• _Work request_:
Within the listing below, please show every line carrying the string "named".
(Beginning of Available records)
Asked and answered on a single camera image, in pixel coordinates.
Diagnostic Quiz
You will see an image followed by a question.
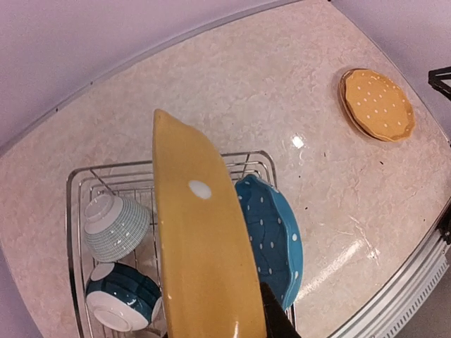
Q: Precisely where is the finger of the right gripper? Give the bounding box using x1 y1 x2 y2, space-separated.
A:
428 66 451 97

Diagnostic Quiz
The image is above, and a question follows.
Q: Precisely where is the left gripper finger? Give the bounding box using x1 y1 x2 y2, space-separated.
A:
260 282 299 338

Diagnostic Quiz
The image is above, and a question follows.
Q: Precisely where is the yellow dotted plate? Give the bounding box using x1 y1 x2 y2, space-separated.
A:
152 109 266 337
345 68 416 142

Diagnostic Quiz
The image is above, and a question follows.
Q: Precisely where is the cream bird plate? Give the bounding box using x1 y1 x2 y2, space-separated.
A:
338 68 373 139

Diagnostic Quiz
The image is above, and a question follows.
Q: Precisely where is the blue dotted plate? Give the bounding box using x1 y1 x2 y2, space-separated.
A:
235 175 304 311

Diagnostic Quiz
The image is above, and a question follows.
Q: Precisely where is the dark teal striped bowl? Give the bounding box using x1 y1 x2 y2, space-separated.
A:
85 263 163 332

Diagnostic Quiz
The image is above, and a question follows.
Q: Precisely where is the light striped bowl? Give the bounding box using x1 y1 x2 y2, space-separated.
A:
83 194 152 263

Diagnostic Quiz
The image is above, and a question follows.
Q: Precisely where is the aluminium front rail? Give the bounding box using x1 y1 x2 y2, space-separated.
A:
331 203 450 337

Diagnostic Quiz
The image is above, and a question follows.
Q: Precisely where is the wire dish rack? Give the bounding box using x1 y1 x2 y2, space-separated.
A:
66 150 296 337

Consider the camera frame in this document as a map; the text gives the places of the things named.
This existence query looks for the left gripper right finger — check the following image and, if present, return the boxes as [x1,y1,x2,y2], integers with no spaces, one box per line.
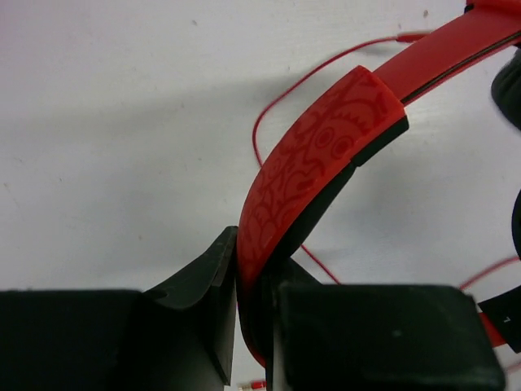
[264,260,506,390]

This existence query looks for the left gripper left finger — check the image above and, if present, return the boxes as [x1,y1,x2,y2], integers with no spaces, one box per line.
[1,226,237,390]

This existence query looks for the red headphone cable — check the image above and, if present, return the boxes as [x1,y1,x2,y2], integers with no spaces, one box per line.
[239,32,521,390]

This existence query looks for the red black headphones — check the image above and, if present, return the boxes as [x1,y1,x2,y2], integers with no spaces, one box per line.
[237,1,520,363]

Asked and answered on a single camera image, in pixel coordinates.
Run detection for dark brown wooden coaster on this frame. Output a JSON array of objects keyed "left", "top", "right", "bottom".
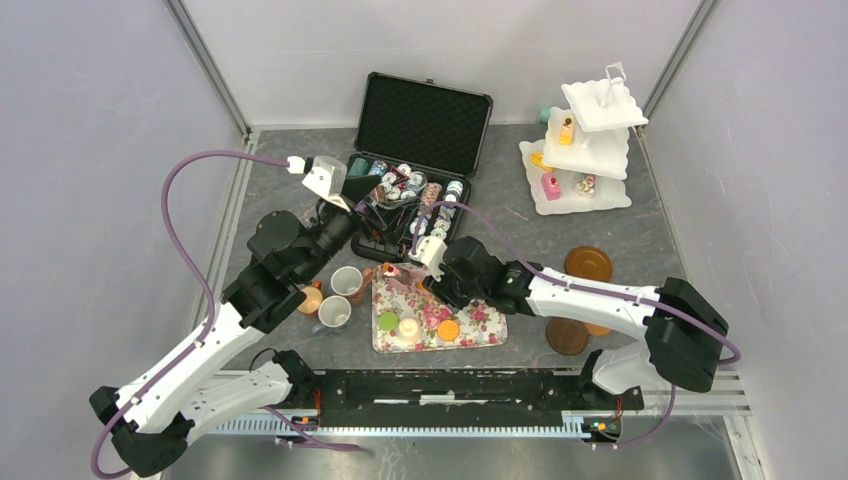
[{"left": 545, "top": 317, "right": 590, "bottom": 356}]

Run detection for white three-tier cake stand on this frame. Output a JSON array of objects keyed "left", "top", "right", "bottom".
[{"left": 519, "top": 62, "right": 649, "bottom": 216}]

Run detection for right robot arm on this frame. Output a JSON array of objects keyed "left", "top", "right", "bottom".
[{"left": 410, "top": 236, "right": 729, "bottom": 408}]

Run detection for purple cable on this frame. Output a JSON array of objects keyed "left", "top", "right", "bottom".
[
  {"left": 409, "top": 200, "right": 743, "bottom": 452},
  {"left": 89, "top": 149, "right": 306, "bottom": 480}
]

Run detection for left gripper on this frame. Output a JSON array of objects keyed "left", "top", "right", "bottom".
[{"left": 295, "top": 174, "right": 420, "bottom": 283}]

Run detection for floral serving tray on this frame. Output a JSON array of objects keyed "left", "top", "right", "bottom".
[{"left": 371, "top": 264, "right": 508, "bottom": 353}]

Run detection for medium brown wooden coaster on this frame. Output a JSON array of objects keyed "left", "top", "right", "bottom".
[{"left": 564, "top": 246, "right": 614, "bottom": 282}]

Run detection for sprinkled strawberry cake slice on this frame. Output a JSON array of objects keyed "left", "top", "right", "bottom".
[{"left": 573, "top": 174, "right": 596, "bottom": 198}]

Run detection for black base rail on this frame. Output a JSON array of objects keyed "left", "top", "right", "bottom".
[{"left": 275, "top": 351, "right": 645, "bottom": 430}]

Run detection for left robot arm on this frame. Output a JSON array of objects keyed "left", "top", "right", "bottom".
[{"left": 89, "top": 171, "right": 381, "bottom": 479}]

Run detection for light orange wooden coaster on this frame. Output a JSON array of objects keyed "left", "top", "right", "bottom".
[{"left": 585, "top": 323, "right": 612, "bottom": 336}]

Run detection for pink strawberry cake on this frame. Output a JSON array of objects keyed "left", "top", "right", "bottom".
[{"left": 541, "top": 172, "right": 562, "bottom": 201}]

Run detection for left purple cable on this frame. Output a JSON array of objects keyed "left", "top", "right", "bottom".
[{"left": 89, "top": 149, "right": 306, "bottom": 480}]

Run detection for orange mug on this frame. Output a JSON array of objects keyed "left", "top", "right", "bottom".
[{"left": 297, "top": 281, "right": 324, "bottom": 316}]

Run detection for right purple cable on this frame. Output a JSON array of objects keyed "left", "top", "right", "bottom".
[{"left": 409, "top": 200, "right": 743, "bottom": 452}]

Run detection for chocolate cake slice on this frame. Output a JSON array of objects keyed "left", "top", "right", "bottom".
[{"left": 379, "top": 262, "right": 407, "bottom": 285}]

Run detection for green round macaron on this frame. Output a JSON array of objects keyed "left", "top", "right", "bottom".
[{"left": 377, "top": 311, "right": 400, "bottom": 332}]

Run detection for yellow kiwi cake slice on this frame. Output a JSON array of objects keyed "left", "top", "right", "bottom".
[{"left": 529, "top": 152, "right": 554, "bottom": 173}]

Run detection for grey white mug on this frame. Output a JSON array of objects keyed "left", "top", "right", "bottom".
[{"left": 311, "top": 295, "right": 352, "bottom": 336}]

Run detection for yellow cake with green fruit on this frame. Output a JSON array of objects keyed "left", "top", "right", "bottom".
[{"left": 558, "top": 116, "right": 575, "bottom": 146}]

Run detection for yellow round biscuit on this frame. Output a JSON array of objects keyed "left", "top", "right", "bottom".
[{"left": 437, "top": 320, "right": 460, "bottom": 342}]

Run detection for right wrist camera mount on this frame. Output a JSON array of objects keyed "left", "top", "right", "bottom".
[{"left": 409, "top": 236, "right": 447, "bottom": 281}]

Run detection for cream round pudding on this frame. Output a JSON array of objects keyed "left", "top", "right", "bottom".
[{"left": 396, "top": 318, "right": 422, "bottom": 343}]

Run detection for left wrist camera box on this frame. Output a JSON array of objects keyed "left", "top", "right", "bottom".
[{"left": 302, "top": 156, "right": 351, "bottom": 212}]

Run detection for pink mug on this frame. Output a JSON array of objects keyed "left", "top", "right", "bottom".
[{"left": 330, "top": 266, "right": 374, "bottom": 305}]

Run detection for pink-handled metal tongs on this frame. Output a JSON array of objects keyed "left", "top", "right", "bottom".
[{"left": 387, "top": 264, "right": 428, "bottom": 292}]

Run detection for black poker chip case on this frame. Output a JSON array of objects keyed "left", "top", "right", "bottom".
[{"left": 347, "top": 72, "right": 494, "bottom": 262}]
(End of Available records)
(Beginning of Available records)
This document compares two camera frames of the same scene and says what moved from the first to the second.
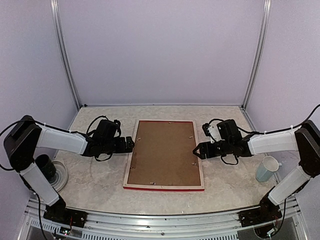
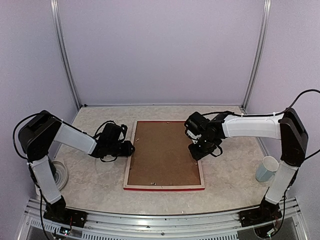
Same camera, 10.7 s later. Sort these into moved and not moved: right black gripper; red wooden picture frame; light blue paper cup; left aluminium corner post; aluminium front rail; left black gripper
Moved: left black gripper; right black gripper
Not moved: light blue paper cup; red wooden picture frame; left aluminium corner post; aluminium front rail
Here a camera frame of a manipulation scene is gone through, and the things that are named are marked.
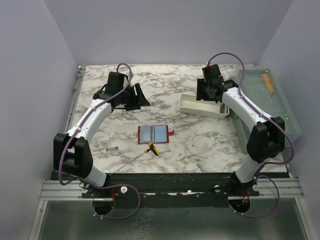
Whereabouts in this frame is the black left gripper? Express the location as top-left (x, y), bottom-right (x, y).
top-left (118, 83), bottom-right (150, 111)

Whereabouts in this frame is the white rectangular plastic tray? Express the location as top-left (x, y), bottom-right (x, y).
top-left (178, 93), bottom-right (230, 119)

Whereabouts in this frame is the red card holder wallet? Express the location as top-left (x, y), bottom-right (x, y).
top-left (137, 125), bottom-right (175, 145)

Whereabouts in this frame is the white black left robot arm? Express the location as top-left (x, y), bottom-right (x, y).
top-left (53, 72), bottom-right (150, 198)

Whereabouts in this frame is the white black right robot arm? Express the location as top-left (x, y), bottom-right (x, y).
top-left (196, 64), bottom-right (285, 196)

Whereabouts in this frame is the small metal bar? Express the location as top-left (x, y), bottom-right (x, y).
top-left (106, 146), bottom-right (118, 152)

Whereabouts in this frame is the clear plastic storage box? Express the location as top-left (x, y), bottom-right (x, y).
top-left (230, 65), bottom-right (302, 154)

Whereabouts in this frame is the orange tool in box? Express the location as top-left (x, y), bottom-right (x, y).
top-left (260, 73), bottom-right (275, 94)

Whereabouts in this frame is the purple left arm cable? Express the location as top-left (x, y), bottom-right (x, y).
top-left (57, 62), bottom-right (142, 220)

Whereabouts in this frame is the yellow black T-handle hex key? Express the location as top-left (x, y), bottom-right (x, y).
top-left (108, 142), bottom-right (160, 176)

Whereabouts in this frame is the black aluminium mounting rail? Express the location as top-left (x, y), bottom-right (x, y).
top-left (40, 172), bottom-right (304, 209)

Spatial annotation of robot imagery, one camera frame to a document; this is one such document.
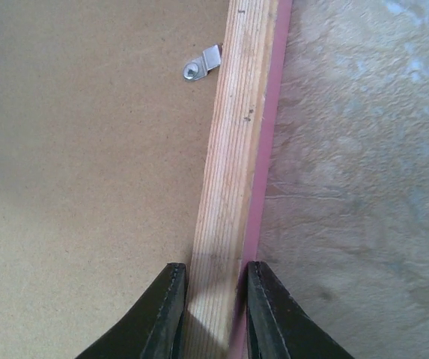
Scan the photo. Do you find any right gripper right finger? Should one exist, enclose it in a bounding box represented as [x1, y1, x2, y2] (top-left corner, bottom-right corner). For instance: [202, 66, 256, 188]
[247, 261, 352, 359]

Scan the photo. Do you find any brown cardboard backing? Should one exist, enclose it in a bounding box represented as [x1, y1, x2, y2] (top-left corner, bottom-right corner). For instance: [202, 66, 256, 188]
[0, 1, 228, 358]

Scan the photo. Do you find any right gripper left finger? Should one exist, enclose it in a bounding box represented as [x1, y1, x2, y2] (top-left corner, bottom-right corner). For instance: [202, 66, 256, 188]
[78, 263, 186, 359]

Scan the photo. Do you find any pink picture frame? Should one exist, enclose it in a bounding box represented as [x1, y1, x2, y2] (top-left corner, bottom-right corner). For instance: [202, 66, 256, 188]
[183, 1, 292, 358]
(End of Available records)
• _Solution for this exercise_:
Consider the camera frame in this document as a map; the text gives the places of the things named.
Here a camera frame of a manipulation scene is gone through, and the things that are named are marked.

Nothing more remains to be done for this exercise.